| Brief |
Using the exact wording, repeat every line of the material.
_____
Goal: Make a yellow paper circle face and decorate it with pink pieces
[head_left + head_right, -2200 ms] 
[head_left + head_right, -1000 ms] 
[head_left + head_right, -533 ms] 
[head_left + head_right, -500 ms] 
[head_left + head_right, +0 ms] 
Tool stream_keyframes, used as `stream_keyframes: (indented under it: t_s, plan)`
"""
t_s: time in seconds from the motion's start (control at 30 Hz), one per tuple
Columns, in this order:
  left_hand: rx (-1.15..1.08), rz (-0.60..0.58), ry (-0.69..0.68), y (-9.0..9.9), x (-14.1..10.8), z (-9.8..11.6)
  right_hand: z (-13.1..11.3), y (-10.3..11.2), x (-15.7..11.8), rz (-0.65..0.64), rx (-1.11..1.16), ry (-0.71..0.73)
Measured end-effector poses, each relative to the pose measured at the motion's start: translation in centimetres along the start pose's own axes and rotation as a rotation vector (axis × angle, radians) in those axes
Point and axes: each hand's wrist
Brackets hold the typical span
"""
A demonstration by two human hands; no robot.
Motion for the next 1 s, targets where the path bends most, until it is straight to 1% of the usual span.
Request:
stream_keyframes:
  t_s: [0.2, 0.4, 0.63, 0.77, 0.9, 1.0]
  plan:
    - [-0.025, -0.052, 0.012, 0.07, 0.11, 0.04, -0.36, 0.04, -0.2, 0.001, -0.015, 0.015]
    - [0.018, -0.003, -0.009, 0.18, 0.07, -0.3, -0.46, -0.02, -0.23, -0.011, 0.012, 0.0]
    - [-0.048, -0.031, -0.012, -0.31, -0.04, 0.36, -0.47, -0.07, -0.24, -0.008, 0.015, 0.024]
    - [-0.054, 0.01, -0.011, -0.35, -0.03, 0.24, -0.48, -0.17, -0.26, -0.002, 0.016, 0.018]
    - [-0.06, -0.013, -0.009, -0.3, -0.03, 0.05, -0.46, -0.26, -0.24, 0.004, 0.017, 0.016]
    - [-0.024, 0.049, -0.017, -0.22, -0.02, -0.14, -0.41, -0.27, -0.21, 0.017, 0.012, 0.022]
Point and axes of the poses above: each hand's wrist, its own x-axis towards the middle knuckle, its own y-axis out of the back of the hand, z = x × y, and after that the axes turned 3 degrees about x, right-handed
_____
| Task answer |
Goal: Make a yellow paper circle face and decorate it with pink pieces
[head_left + head_right, -2200 ms] 
[head_left + head_right, -1000 ms] 
[head_left + head_right, -533 ms] 
[head_left + head_right, -500 ms] 
[head_left + head_right, +0 ms] 
Tool stream_keyframes, used as `stream_keyframes: (indented under it: t_s, plan)`
"""
t_s: time in seconds from the motion's start (control at 30 Hz), one per tuple
Columns, in this order:
  left_hand: rx (-1.15..1.08), rz (-0.60..0.58), ry (-0.69..0.68), y (-9.0..9.9), x (-14.1..10.8), z (-9.8..11.6)
  right_hand: z (-13.1..11.3), y (-10.3..11.2), x (-15.7..11.8), rz (-0.65..0.64), rx (-1.11..1.16), ry (-0.71..0.73)
Measured end-effector poses, each relative to the pose measured at the motion's start: translation in centimetres along the start pose's own axes and rotation as a rotation vector (axis × angle, radians) in those axes
Point and axes: each hand's wrist
Brackets hold the typical span
"""
A demonstration by two human hands; no robot.
Motion for the next 1 s, targets where the path bends most, until it is straight to 1% of the usual span.
Request:
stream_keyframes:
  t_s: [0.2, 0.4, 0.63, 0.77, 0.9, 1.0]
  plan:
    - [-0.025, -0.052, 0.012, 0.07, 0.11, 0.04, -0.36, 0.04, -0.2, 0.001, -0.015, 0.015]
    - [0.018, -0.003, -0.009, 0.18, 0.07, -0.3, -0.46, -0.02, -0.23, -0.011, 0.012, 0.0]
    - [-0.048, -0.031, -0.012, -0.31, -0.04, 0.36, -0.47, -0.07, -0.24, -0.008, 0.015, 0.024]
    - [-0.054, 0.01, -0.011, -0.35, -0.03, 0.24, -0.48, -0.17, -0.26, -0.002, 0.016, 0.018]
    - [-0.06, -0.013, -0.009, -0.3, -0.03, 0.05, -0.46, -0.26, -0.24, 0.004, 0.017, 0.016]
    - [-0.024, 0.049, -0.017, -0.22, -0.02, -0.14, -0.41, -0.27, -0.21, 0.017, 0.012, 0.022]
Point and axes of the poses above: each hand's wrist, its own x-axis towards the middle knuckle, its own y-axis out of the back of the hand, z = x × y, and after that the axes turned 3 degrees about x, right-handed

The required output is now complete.